### ASSIGNMENT
The required output is a number: how many lines of the data below include the string "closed".

### MATERIAL PROVIDED
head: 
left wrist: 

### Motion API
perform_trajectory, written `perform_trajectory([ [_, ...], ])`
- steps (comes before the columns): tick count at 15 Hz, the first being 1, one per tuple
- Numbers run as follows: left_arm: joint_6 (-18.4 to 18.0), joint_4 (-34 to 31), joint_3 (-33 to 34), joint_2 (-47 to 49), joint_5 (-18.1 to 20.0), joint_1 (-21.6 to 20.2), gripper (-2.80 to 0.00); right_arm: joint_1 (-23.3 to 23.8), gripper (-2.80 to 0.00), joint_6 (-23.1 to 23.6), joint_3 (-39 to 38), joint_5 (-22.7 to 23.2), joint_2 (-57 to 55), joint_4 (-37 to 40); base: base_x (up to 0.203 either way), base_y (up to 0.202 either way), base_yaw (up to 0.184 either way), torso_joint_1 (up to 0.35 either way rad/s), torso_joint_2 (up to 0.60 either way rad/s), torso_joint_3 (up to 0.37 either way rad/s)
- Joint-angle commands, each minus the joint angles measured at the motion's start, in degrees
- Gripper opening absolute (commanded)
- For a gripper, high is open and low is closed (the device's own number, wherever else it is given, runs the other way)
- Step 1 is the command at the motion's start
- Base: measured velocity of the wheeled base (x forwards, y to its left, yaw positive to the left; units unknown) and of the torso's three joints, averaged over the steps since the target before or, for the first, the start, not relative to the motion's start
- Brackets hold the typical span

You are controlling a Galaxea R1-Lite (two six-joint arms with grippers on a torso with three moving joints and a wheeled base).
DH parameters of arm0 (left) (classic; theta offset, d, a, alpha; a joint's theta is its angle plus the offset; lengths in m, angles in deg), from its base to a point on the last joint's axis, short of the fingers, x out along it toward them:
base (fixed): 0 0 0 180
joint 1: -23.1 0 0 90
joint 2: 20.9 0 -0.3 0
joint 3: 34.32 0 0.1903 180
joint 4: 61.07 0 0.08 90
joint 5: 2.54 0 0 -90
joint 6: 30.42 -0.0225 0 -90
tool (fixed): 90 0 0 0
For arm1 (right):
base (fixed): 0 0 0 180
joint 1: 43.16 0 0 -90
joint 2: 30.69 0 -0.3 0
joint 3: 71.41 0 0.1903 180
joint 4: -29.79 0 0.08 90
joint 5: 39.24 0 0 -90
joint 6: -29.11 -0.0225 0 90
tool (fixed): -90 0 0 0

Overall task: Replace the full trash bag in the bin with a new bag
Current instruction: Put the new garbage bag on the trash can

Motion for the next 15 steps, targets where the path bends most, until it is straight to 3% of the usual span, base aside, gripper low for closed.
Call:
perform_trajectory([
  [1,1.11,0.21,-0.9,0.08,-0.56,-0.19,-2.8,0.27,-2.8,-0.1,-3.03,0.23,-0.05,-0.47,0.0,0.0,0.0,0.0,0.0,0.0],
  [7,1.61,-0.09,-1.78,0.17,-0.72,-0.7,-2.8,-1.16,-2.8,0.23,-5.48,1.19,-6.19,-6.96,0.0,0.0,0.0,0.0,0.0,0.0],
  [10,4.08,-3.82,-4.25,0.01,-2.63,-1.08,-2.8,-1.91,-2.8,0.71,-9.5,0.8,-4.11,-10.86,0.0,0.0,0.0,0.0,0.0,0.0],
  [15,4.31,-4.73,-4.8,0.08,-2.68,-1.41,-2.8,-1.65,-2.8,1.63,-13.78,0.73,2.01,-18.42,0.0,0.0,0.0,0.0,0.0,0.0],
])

### ANSWER SPACE
2